Work required: An exact reproduction of all the data is needed, with no images in it.

Input data:
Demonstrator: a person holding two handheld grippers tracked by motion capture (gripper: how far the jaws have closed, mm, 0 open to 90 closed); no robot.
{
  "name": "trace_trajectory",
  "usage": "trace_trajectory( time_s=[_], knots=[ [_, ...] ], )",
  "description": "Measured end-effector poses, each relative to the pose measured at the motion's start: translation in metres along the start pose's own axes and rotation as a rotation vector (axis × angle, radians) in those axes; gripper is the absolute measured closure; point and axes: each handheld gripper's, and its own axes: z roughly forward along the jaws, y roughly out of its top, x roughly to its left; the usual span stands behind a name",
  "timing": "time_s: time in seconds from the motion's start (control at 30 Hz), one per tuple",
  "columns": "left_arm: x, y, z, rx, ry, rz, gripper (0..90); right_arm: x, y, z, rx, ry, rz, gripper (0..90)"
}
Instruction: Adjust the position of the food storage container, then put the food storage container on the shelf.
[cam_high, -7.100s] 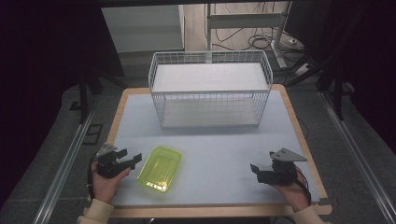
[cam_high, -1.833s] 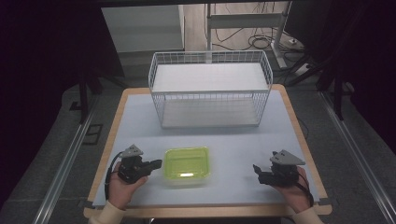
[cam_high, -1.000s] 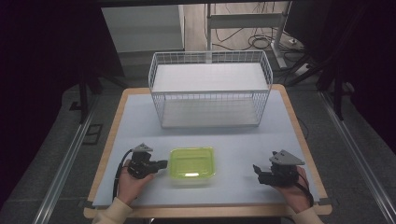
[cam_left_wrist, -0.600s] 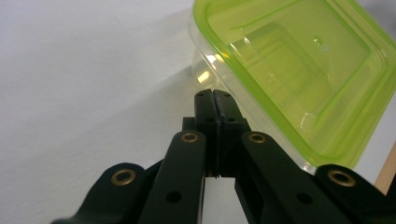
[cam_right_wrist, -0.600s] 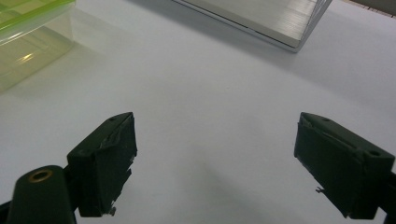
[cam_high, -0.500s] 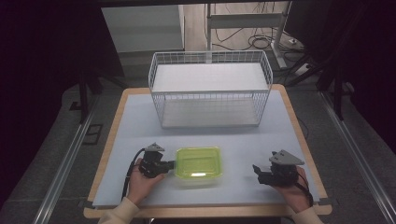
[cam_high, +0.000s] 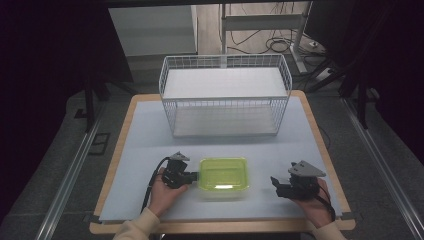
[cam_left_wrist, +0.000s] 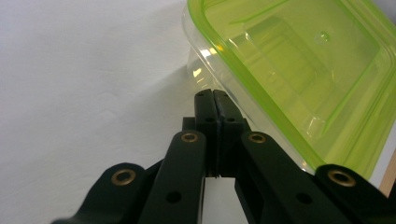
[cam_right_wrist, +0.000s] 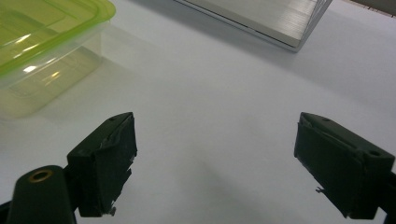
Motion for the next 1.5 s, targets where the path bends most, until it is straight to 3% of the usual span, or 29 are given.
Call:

Result of this exercise:
Demonstrator: a person holding two handheld grippers tracked by motion capture (gripper: how far the jaws have closed, mm, 0 open to 90 closed); no robot.
{
  "name": "trace_trajectory",
  "usage": "trace_trajectory( time_s=[_], knots=[ [_, ...] ], )",
  "description": "Measured end-effector poses, each relative to the pose measured at the motion's start: translation in metres along the start pose's own axes and rotation as a rotation vector (axis × angle, radians) in those axes; gripper is the absolute measured closure; point and axes: each handheld gripper's, and its own axes: z roughly forward along the jaws, y roughly out of its top, x roughly to its left; the usual span stands behind a name",
  "timing": "time_s: time in seconds from the motion's start (control at 30 Hz), one per tuple",
  "columns": "left_arm: x, y, z, rx, ry, rz, gripper (0..90); right_arm: x, y, z, rx, ry, rz, gripper (0..90)"
}
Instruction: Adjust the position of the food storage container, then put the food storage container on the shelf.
[cam_high, -7.100s] 
[cam_high, -1.833s] 
[cam_high, -1.000s] 
[cam_left_wrist, -0.600s] 
[cam_right_wrist, -0.600s] 
[cam_high, -0.500s] 
[cam_high, +0.000s] 
[cam_left_wrist, +0.000s] 
[cam_right_wrist, +0.000s] 
Motion for the next 1.5 s, targets where the path bends most, until it is straight to 3% of the usual span, or 29 are given.
Call:

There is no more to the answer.